▶ [Entries taken from a collection]:
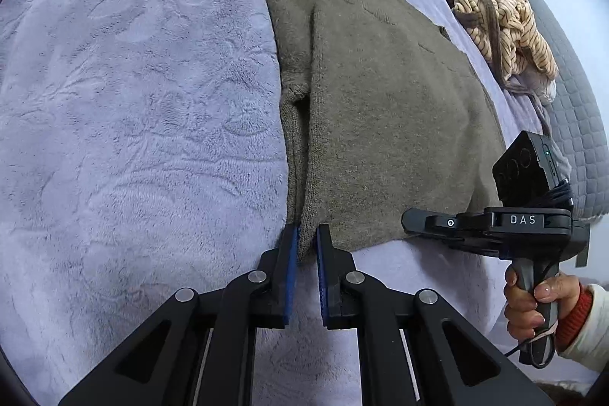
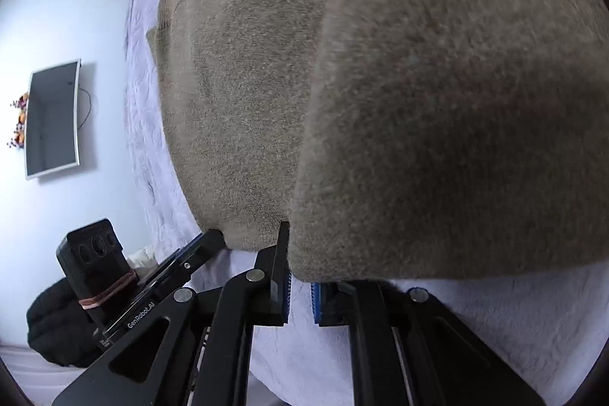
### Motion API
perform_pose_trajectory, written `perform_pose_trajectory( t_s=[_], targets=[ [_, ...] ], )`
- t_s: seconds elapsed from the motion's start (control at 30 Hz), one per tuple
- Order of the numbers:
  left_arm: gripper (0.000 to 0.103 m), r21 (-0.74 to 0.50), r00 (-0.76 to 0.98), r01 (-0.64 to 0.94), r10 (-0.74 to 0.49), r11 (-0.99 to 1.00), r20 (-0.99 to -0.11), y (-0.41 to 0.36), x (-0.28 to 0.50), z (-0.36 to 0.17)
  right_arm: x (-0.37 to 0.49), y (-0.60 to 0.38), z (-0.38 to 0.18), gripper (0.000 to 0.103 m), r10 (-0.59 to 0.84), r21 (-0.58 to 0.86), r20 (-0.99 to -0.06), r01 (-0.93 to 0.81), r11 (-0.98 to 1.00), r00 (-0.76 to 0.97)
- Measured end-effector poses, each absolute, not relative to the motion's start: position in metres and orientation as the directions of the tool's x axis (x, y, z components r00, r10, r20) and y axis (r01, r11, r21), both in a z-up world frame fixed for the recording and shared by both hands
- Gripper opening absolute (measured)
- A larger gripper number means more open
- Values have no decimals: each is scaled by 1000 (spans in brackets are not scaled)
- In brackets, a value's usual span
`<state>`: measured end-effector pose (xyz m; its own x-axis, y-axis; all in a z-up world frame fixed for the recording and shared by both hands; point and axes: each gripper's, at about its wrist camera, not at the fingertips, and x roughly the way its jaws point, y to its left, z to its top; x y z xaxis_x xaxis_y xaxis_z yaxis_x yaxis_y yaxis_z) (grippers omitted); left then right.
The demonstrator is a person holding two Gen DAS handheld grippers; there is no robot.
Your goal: Fold small clothes
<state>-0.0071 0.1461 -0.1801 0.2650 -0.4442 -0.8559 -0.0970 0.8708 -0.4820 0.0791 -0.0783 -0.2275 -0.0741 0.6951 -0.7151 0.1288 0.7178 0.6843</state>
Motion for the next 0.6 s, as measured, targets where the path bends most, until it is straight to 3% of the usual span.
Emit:
perform_pose_trajectory(
  t_s=[0.07,0.13,0.23,0.27,0.3,0.43,0.5,0.53,0.57,0.6],
  targets=[
    [24,-451,278,-114,-407,885,-870,147,-12,-176,77,-75,-223,10,676,669,-730,101,737,-95],
    [52,-409,273,-135,-363,903,-891,146,-16,-175,74,-68,-217,10,642,639,-758,63,767,-121],
    [85,-378,285,-130,-330,917,-900,142,-23,-173,70,-60,-206,11,590,594,-796,10,804,-134],
    [90,-350,282,-129,-304,928,-910,138,-23,-174,69,-58,-203,11,574,580,-808,-6,815,-136],
    [94,-327,278,-128,-283,936,-918,134,-23,-175,67,-56,-199,11,558,566,-819,-24,824,-136],
    [94,-321,260,-162,-274,933,-926,133,-24,-186,61,-60,-185,13,536,541,-838,-34,840,-106],
    [94,-325,250,-181,-276,928,-928,135,-22,-192,62,-74,-179,26,529,531,-845,-3,848,-75],
    [94,-323,242,-183,-276,929,-930,135,-20,-194,62,-85,-176,45,526,526,-848,17,850,-55],
    [95,-317,231,-178,-274,931,-934,135,-19,-197,62,-97,-173,56,524,523,-851,39,851,-25],
    [100,-316,214,-165,-278,934,-936,132,-16,-199,62,-111,-169,56,518,518,-855,66,853,8]
  ],
)
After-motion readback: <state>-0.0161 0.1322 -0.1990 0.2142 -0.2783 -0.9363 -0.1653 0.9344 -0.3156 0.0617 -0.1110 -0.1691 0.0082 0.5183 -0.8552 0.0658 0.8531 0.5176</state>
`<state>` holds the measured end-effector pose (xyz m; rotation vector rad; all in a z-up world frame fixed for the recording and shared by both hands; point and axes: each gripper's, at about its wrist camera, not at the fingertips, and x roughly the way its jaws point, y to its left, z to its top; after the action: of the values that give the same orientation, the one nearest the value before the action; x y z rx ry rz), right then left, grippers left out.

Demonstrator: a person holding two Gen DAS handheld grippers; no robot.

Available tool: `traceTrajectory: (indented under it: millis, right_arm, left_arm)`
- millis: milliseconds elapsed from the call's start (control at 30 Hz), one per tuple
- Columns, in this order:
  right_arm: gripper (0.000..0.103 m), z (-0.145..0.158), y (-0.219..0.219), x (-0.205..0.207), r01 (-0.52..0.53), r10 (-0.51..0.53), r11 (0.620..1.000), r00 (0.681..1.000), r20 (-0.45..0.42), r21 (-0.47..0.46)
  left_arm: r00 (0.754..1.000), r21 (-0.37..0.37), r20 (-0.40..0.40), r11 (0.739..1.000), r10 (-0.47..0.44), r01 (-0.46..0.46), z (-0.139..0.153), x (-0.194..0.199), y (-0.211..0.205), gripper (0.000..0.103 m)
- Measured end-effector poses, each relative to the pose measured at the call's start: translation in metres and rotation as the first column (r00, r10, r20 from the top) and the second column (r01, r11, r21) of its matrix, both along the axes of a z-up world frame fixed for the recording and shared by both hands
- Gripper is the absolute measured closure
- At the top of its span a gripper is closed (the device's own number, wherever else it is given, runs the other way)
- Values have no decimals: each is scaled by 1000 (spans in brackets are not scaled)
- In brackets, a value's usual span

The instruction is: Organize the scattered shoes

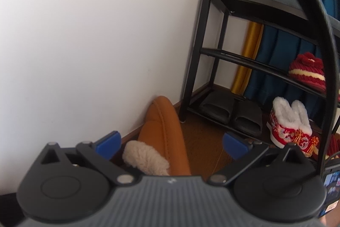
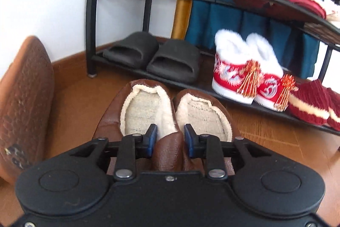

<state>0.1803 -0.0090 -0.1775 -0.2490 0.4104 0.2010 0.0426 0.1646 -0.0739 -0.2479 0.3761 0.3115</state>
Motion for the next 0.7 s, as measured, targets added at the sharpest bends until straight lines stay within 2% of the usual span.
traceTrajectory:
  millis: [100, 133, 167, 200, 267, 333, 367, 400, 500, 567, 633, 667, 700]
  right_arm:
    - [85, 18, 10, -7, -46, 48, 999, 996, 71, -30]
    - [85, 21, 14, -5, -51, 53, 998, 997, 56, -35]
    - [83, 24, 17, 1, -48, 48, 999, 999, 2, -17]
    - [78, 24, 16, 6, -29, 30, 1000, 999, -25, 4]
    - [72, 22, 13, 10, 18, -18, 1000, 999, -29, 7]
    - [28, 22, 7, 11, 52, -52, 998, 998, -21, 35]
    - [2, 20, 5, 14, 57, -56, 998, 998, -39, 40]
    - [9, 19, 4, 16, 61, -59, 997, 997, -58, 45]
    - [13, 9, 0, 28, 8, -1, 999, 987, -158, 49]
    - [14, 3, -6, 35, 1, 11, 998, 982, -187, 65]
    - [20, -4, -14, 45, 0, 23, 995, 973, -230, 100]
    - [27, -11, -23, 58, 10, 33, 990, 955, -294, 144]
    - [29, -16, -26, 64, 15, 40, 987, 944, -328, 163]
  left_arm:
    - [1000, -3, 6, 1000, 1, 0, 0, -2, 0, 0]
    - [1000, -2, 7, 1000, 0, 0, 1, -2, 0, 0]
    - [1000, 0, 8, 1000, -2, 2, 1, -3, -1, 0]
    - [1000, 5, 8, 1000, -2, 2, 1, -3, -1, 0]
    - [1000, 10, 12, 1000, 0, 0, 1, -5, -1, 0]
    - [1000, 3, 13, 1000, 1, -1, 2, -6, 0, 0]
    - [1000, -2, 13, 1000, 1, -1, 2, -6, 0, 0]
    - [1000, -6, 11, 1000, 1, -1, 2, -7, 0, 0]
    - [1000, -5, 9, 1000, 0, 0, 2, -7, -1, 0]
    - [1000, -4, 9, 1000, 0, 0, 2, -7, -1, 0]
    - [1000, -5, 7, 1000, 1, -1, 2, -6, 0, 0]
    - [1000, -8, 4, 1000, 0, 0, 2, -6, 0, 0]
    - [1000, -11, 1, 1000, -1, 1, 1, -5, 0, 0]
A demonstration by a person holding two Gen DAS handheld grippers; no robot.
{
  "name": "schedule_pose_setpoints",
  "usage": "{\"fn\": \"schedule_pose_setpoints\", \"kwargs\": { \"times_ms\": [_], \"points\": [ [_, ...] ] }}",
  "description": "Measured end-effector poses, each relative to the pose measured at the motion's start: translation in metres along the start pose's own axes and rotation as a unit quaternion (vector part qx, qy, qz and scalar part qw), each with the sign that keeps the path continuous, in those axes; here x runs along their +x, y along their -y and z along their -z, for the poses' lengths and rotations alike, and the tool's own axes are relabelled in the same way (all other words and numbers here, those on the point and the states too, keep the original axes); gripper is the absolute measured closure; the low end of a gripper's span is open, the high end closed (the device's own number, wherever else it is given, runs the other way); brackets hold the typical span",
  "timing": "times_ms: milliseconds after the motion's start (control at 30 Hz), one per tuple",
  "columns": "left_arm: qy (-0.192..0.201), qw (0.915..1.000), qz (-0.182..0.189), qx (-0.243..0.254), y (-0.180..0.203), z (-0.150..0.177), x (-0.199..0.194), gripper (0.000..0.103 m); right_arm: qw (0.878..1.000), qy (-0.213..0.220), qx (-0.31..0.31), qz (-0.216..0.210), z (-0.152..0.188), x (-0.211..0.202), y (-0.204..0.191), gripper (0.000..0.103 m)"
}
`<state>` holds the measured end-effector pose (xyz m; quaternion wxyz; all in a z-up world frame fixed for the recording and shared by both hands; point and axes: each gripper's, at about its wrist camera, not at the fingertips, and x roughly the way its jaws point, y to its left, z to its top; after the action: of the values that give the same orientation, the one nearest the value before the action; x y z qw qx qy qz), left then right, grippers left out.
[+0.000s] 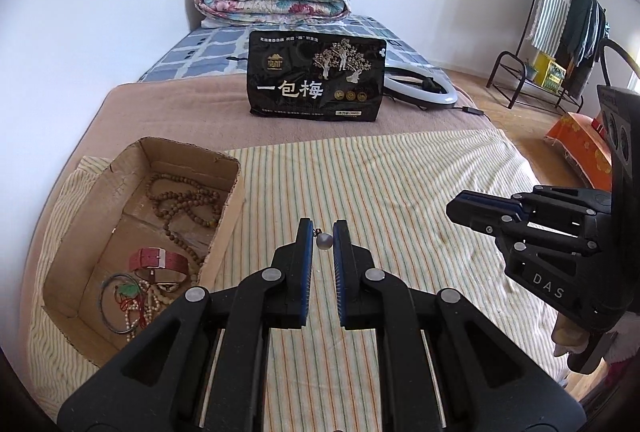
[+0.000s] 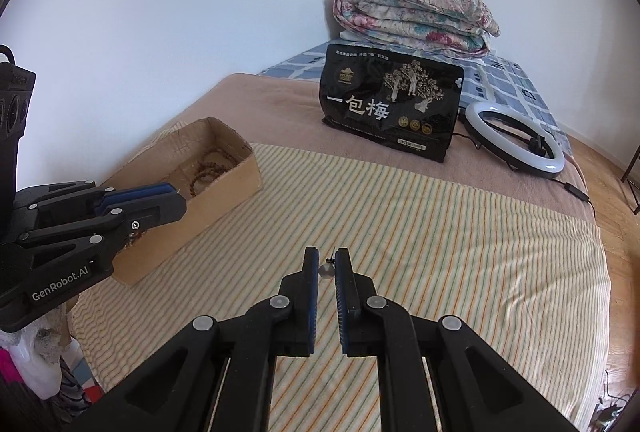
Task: Organize jewelry
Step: 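Carry both pearl earrings into the cardboard box and open both tools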
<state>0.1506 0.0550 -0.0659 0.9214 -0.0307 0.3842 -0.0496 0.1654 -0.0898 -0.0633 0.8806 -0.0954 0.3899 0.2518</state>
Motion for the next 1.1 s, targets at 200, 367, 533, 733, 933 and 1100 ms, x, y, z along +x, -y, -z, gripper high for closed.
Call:
{"fn": "schedule_pose_setpoints", "kwargs": {
  "times_ms": [200, 367, 533, 733, 933, 1100],
  "points": [
    [0.018, 0.9996, -0.021, -0.009, -0.020, -0.001, -0.016, 0.095, 1.000, 0.015, -0.007, -0.013, -0.013, -0.001, -0.022, 0.097],
    [0.023, 0.9987, -0.036, -0.028, -0.042, 0.000, -0.023, 0.095, 0.999, 0.020, -0.012, -0.025, -0.022, 0.006, -0.038, 0.097],
    [0.034, 0.9973, -0.053, -0.037, -0.059, 0.002, -0.034, 0.095, 0.999, 0.026, -0.021, -0.039, -0.032, 0.013, -0.059, 0.097],
    [0.034, 0.9955, -0.074, -0.049, -0.085, 0.009, -0.040, 0.095, 0.998, 0.031, -0.030, -0.055, -0.042, 0.022, -0.082, 0.097],
    [0.030, 0.9930, -0.094, -0.065, -0.114, 0.019, -0.046, 0.095, 0.997, 0.034, -0.037, -0.067, -0.051, 0.032, -0.101, 0.097],
    [0.029, 0.9909, -0.107, -0.075, -0.129, 0.025, -0.050, 0.095, 0.996, 0.031, -0.042, -0.078, -0.058, 0.045, -0.117, 0.097]
  ]
}}
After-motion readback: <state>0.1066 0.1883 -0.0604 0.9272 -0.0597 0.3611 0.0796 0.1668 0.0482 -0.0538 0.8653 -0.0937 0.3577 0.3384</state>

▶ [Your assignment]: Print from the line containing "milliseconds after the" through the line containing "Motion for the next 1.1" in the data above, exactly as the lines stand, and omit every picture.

▶ [Worked solution]:
  "timing": "times_ms: milliseconds after the motion's start (control at 30 Hz), one per tuple",
  "columns": "left_arm: qy (-0.192..0.201), qw (0.915..1.000), qz (-0.182..0.189), qx (-0.243..0.254), y (-0.180..0.203), z (-0.150..0.177), x (-0.199..0.194), gripper (0.000..0.103 m); right_arm: qw (0.878..1.000), qy (-0.213..0.220), qx (-0.31..0.31), qz (-0.216..0.210), z (-0.152..0.188), x (-0.211..0.202), y (-0.204..0.191), gripper (0.000..0.103 m)"
}
`<state>` holds the measured end-effector pose (xyz m; quaternion wxyz; all in a z-up world frame fixed for the recording and shared by both hands; point and axes: each gripper's, at about its wrist camera, not at the fingertips, and x roughly the way its jaws point, y to its left, z to its top; after the action: of the values that give the same orientation, the one nearest the value before the action; x y z qw qx qy qz), left then right, grippers left out.
[+0.000s] 
[+0.000s] 
Task: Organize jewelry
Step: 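Carry both pearl earrings into the cardboard box and open both tools
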<state>0.1506 0.0550 -0.0659 0.9214 -0.0307 0.3842 -0.0496 0.1654 -0.0898 -0.0633 0.8806 -0.0954 0.3899 0.2518</state>
Motion for the next 1.1 s, targets at 200, 367, 533, 733, 933 and 1100 ms, x, y, z along +x, -y, -z, gripper high for closed.

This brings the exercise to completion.